◆ Your assignment
The lines wanted run from the first one below through the one with "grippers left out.". Return them exactly.
-------- Data excerpts
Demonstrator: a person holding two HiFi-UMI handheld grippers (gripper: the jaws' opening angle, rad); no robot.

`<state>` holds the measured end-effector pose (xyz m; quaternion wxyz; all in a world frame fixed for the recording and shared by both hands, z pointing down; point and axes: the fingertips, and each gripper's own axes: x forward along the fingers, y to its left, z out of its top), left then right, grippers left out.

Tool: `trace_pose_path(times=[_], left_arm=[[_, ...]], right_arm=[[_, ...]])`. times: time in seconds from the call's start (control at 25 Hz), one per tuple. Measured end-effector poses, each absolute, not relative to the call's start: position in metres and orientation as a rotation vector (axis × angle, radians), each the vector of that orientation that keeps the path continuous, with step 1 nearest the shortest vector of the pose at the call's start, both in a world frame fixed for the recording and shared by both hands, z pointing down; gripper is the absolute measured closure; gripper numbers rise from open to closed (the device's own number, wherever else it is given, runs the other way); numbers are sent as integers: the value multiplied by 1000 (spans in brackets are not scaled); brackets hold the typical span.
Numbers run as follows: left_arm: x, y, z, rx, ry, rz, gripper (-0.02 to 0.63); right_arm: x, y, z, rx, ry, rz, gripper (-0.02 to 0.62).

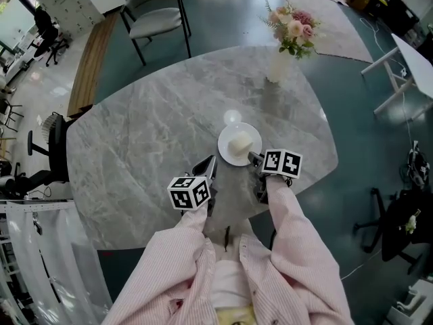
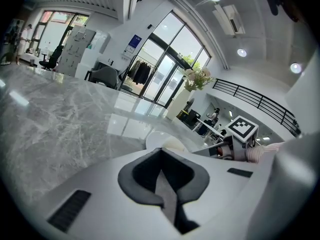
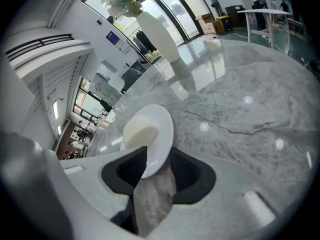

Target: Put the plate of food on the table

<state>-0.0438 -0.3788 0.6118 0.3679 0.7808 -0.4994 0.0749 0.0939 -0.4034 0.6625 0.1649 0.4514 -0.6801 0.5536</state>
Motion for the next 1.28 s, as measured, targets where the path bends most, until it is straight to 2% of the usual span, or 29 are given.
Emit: trace_pose_path(times=[0.48,0.76,1.28], left_arm=[[-37,-374,576,2114,-1270,149,611],[-44,-364,549,2180,-1308,129,611],[-67,-354,494,2343,-1431,73,611]], right_arm=[[104,-399,628,1236,-2071,1371,492],[97,-392,592,1176,-2226,1176,589],[91,-387,513,1147,-2570,940,589]])
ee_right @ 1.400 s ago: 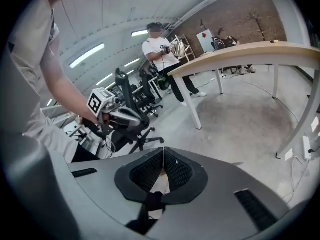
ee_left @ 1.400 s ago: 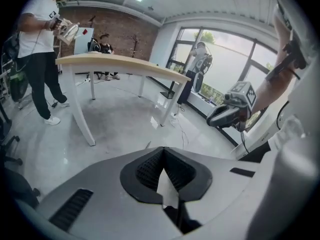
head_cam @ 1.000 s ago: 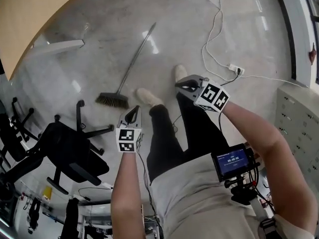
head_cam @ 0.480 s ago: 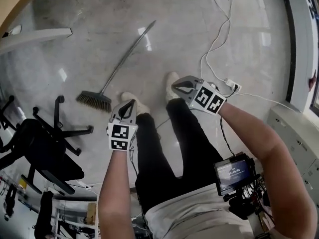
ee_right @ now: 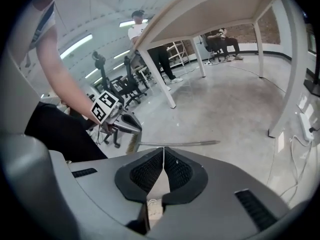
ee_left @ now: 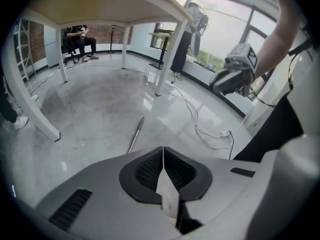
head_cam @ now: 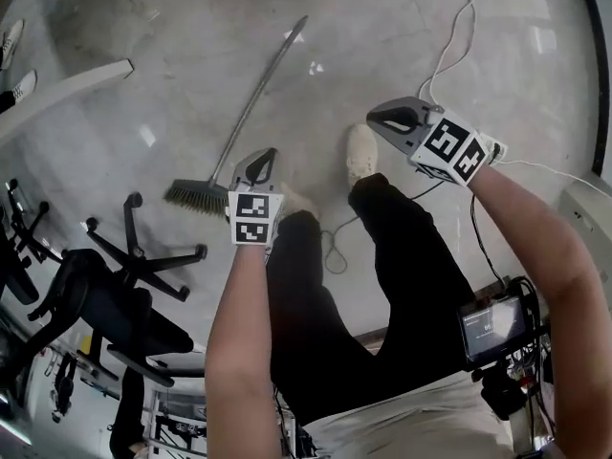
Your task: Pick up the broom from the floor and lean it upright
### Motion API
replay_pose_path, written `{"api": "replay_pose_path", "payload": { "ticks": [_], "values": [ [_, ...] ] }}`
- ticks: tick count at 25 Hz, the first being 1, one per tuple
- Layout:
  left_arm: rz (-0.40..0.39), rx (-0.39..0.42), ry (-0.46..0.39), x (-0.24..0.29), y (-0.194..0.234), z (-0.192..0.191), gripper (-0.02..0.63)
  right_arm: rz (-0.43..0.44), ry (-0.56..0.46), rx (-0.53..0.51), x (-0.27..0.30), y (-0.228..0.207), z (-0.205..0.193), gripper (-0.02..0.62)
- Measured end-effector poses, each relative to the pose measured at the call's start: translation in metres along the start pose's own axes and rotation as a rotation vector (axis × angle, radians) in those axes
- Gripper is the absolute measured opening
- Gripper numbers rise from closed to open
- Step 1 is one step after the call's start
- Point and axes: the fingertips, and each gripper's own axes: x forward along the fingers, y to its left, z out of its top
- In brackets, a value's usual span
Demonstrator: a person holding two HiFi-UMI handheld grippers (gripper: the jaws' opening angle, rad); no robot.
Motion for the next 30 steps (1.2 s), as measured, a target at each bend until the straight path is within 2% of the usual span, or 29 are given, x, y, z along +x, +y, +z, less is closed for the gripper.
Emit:
{"api": "replay_pose_path", "payload": {
  "ticks": [4,9,14,16,18,19,24,30],
  "values": [
    [-0.009,0.068,0.045,0.048,0.008,-0.006,0.009,-0.033,-0.036,0.056,-0.001,-0.025,-0.02,0.018],
    [0.036,0.142,0.162,0.115,0.045,-0.027,0.01,-0.043,-0.058,0.076,0.013,-0.054,-0.045,0.018],
    [0.055,0.22,0.205,0.171,0.075,-0.02,0.012,-0.069,-0.128,0.115,0.023,-0.088,-0.053,0.018],
    [0.064,0.223,0.222,0.187,0.084,-0.024,0.024,-0.076,-0.152,0.144,0.025,-0.096,-0.057,0.018],
    [0.071,0.225,0.246,0.203,0.095,-0.029,0.088,-0.082,-0.164,0.157,0.029,-0.102,-0.063,0.018],
    [0.076,0.235,0.26,0.211,0.102,-0.03,0.097,-0.086,-0.167,0.157,0.031,-0.106,-0.065,0.018],
    [0.115,0.305,0.333,0.25,0.13,-0.026,0.098,-0.119,-0.181,0.156,0.036,-0.127,-0.076,0.018],
    [0.106,0.3,0.406,0.278,0.147,-0.034,0.12,-0.142,-0.212,0.161,0.035,-0.145,-0.076,0.018]
  ]
}}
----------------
◆ Task solution
Demonstrator: a person holding two HiFi-UMI handheld grippers (gripper: the jaws' opening angle, rad); no robot.

`<state>` holds the measured end-effector pose (xyz m; quaternion wxyz; all in a world frame fixed for the recording and shared by both hands, z pointing down; point and axes: the fingertips, and each gripper's own axes: x forward along the fingers, y to its left, z out of its top), left then right, grippers left out.

The requested output is now complete.